• **Data provided**
========================

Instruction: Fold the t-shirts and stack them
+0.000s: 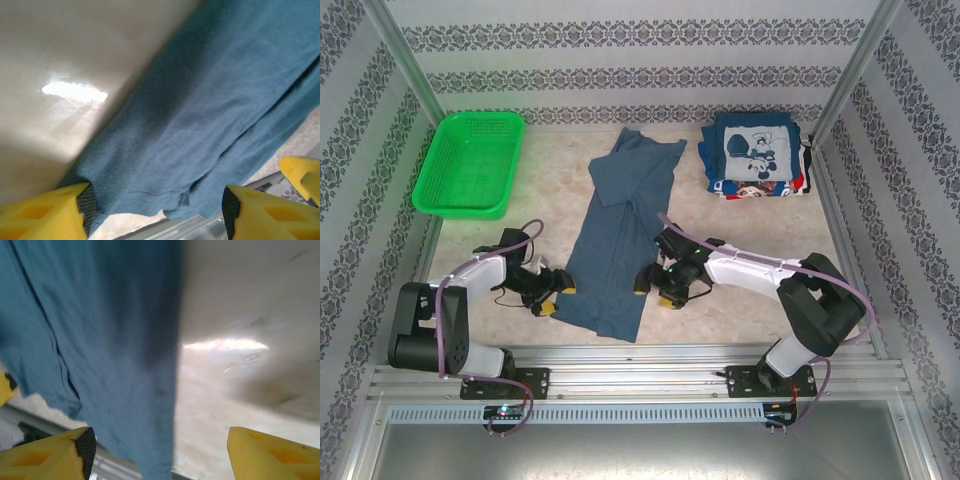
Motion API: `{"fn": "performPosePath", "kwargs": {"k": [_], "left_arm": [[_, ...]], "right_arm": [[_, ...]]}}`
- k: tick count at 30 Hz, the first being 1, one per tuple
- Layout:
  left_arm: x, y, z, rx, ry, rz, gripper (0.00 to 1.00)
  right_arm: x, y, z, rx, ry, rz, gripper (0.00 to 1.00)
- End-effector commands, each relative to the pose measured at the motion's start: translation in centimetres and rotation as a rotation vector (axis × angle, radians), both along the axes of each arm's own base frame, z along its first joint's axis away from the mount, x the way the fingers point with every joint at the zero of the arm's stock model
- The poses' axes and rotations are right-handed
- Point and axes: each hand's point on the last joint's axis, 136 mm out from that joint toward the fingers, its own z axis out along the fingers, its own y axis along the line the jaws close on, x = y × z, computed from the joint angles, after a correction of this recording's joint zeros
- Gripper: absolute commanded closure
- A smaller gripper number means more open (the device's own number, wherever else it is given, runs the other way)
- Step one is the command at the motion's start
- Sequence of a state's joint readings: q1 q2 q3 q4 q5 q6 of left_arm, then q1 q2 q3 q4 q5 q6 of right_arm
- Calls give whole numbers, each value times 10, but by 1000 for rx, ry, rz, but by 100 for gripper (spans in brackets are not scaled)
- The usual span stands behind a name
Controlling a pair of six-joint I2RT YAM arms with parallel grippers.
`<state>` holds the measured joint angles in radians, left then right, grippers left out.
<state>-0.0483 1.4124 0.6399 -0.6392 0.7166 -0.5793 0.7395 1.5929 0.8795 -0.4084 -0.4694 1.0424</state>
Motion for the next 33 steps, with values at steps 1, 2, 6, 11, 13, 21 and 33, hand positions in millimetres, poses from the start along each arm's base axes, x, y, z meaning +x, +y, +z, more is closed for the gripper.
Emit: {"fn": "performPosePath", "kwargs": {"k": [1,2,6,11,13,21,33], "left_arm": [[-8,5,-3,74,12,-18,31],[-11,5,-3,78,21,-23,31],[-13,12,11,149,-5,-12,31],[-18,30,16,260,-21,18,29],[-15,29,13,260,-29,27,28],[-9,2,-9,147,-29,-19,28],[-26,-29,-20,59,39,-108,41]], "right_arm": [[-22,22,6,80,41,103,29],[-26,24,4,92,50,109,29],[-36,29,2,106,60,141,30],[-39,41,-9,114,78,172,31],[-43,46,-13,109,94,192,31],[-52,44,-27,53,123,210,34],[-33,55,-19,59,83,209,56]]}}
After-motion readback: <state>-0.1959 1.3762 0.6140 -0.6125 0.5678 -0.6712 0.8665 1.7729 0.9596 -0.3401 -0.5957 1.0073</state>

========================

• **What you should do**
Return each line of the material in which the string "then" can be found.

• **Response for this exercise**
- Sequence of a state's joint readings: q1 q2 q3 q4 q5 q6 of left_arm, then q1 q2 q3 q4 q5 q6 of right_arm
`<state>` holds the measured joint angles in radians, left then right, grippers left out.

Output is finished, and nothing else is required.